Tout en expliquant qu’ils tenteront de chercher le pardon présidentiel aux États-Unis, une fois son conjoint rétabli. « Le précédent politique que constitue sa condamnation ne peut pas être réparé autrement que par ce pardon, c’est la seule solution pour qu’aucun autre journaliste ne soit condamné pour espionnage », affirme-t-elle.
Soutiens venus de loin
Sur le parvis du Conseil, bien loin des moquettes beige clair de l’institution, les soutiens sont peu nombreux mais motivés. Kamila et Michael ont déployé des banderoles. Ils vivent en Hollande mais arrivent de Pologne, à plus de douze heures de voiture. Ils n’ont vu leur idole que de très loin, empêchés d’entrer dans la salle de la commission. « Nous avons dû couvrir nos messages de soutien pour rentrer dans le hall », déplore Michael, qui suit le lanceur d’alerte depuis huit ans.
Originaire de Pologne, Kamila a connu Julian Assange et son histoire grâce à des tags, dans la rue. « C’est mon idole, sourit-elle. J’ai fait des manifestations, écrit à des politiciens… Ce que ça dit, c’est que les personnes qui révèlent les fautes des États sont en prison, alors que les criminels sont libres. »
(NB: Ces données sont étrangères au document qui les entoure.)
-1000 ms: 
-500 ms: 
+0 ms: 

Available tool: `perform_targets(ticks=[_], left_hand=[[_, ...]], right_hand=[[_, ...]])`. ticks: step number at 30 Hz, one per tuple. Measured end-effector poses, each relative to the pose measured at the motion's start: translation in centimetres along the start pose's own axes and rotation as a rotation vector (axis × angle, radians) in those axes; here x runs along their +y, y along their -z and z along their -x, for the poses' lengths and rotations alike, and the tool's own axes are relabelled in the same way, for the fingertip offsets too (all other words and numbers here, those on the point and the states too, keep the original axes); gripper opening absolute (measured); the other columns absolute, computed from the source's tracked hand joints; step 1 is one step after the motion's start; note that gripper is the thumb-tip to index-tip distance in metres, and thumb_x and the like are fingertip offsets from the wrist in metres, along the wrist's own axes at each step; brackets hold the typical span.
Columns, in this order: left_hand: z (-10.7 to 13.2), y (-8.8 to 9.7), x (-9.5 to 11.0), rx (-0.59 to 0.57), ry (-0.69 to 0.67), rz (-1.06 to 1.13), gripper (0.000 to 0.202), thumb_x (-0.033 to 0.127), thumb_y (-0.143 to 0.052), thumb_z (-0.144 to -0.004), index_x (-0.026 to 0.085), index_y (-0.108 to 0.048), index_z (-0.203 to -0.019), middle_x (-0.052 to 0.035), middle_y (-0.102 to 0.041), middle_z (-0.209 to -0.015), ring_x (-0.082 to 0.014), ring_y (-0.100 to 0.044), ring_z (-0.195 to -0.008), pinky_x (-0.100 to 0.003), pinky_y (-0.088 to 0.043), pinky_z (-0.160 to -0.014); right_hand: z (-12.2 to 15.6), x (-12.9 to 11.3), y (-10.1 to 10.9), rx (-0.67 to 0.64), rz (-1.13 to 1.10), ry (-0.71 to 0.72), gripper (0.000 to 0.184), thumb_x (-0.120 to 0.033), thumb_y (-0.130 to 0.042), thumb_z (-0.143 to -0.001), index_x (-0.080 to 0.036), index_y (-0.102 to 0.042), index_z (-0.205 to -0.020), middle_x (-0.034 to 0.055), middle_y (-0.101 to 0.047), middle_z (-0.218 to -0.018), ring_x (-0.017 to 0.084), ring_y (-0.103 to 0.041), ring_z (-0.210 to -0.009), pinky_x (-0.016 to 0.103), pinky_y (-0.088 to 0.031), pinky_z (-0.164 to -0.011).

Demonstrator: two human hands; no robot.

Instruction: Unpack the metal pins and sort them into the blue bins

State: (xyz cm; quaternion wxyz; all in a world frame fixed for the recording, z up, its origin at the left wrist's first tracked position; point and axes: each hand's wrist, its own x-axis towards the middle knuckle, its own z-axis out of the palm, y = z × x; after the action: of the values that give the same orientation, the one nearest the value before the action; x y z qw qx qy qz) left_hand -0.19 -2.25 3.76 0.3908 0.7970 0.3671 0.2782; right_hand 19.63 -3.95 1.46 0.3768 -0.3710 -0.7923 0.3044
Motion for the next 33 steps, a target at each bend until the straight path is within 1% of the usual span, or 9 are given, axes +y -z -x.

Lors d’une brève apparition sur le parvis avant l’audition, Julian Assange lève le poing, accompagné de Stella Assange. « C’est pas tous les jours qu’on gagne », souffle une activiste émue aux larmes. « L’intégrité va gagner, nous allons gagner », scande une autre.
Un peu plus loin, Geneviève et Jean-Paul, 75 ans, sont venus de Metz. Ils ont déposé une déclaration de manifestation jusqu’à 17 heures ce 1er octobre. « Pour nous, Julian représente l’esprit de la liberté et le courage », sourit la retraitée. Ensemble, ils sont « tombés » dans l’activisme pour soutenir le lanceur d’alerte en 2019, en même temps qu’ils ont rejoint les « gilets jaunes ».
Ces « militants de base » ont sauté dans le bus quinze jours après avoir appris son arrestation et son placement en détention : « On est arrivés à 80 militants devant le tribunal en Angleterre, ça leur a fait tout drôle ! Des procès, je sais plus combien on en a fait, mais un bon paquet… Une fois, on est allés pendant une semaine dans la neige à côté de la prison de Belmarsh pour protester, et c’est pas un endroit sympa… On a créé une base de données, un site web pour documenter toute l’histoire. »
D’autres soutiens ont simplement vu Assange de très loin, comme deux femmes encore fâchées avec l’organisation, parce que l’événement n’était finalement pas ouvert au public. Plusieurs heures de route pour les deux, des frais d’hôtel et de nourriture… Mais en conclusion, elles l’admettent : savoir Assange libre est, en réalité, déjà une satisfaction.